**What you are asked to do**
Print the listing exactly.
----
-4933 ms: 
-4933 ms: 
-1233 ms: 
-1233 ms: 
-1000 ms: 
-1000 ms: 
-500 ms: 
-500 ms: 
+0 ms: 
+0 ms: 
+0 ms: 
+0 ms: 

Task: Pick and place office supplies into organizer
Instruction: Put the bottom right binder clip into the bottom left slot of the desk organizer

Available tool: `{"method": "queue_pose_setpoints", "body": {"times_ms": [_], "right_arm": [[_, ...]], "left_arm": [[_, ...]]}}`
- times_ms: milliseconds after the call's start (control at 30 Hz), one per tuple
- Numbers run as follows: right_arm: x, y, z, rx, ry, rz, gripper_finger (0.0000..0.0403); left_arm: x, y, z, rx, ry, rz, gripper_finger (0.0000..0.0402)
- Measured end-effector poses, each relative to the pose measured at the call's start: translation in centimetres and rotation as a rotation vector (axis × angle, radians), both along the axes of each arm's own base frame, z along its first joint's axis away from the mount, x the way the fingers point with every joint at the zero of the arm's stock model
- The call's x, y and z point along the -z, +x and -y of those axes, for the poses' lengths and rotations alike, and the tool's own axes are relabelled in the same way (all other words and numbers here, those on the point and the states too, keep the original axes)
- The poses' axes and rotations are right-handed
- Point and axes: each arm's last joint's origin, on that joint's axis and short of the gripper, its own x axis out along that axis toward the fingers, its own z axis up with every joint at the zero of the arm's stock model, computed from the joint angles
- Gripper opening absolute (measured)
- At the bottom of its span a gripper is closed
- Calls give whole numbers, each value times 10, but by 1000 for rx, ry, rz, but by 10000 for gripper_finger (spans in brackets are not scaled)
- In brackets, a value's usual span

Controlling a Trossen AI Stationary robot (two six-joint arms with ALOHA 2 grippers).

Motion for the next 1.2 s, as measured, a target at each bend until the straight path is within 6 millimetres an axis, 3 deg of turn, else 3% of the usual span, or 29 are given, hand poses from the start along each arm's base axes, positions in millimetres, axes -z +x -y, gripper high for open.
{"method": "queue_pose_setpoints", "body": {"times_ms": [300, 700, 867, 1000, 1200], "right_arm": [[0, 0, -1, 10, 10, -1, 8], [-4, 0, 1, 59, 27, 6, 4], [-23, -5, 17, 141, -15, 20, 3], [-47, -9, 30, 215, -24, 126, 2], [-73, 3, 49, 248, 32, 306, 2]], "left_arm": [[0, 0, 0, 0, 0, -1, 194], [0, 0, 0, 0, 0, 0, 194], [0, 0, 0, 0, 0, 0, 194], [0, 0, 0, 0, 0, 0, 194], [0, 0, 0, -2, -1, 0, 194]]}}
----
**Solution for this task**
-4933 ms: 
-4933 ms: 
-1233 ms: 
-1233 ms: 
-1000 ms: 
-1000 ms: 
-500 ms: 
-500 ms: 
+0 ms: 
+0 ms: 
+0 ms: 
+0 ms: 

Task: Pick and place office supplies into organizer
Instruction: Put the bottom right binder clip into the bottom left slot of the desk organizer

Available tool: `{"method": "queue_pose_setpoints", "body": {"times_ms": [_], "right_arm": [[_, ...]], "left_arm": [[_, ...]]}}`
- times_ms: milliseconds after the call's start (control at 30 Hz), one per tuple
- Numbers run as follows: right_arm: x, y, z, rx, ry, rz, gripper_finger (0.0000..0.0403); left_arm: x, y, z, rx, ry, rz, gripper_finger (0.0000..0.0402)
- Measured end-effector poses, each relative to the pose measured at the call's start: translation in centimetres and rotation as a rotation vector (axis × angle, radians), both along the axes of each arm's own base frame, z along its first joint's axis away from the mount, x the way the fingers point with every joint at the zero of the arm's stock model
- The call's x, y and z point along the -z, +x and -y of those axes, for the poses' lengths and rotations alike, and the tool's own axes are relabelled in the same way (all other words and numbers here, those on the point and the states too, keep the original axes)
- The poses' axes and rotations are right-handed
- Point and axes: each arm's last joint's origin, on that joint's axis and short of the gripper, its own x axis out along that axis toward the fingers, its own z axis up with every joint at the zero of the arm's stock model, computed from the joint angles
- Gripper opening absolute (measured)
- At the bottom of its span a gripper is closed
- Calls give whole numbers, each value times 10, but by 1000 for rx, ry, rz, but by 10000 for gripper_finger (spans in brackets are not scaled)
- In brackets, a value's usual span

Controlling a Trossen AI Stationary robot (two six-joint arms with ALOHA 2 grippers).

Motion for the next 1.2 s, as measured, a target at each bend until the straight path is within 6 millimetres an axis, 3 deg of turn, else 3% of the usual span, or 29 are given, hand poses from the start along each arm's base axes, positions in millimetres, axes -z +x -y, gripper high for open.
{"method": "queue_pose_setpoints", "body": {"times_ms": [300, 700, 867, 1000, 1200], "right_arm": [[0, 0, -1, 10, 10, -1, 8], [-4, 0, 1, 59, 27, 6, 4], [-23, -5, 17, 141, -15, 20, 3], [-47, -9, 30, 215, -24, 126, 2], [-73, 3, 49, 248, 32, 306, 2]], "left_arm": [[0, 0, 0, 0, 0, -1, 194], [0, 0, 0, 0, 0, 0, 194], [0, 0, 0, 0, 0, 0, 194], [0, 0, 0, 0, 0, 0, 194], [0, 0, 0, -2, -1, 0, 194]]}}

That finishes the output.